▶ [WHAT IS NEEDED]: Repeat exactly the lines below that lie between the line with "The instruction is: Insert" and the line with "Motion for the", counting both of those lines as part of the answer.

▶ [DATA EXCERPT]:
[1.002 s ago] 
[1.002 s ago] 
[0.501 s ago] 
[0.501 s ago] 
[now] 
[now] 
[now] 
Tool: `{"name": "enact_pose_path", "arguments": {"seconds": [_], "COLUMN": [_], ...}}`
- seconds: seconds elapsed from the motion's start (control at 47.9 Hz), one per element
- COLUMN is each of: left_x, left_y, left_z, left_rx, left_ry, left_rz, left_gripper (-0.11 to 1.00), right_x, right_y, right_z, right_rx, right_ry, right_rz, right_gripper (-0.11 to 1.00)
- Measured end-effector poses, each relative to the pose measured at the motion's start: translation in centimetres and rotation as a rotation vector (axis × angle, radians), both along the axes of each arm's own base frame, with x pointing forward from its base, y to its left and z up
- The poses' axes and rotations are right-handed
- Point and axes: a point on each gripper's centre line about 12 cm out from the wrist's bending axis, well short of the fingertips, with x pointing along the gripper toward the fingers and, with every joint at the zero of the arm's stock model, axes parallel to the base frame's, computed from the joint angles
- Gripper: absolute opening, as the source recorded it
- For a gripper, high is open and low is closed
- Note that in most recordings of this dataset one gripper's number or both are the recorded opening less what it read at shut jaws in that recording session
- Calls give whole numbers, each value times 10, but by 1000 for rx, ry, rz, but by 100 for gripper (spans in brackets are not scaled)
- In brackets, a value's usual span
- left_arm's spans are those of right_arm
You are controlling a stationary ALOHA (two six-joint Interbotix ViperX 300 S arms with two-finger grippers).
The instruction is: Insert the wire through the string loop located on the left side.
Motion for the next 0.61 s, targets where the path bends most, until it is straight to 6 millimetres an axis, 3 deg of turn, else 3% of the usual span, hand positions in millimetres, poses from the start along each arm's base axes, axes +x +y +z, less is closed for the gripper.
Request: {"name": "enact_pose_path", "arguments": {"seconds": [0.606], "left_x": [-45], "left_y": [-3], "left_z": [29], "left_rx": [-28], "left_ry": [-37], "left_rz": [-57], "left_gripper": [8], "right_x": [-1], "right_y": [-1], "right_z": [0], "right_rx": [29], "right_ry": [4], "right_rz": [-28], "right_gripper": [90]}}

▶ [SOLUTION TO THE EXERCISE]:
The instruction is: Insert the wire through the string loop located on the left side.
Motion for the next 0.61 s, targets where the path bends most, until it is straight to 6 millimetres an axis, 3 deg of turn, else 3% of the usual span, hand positions in millimetres, poses from the start along each arm's base axes, axes +x +y +z, less is closed for the gripper.

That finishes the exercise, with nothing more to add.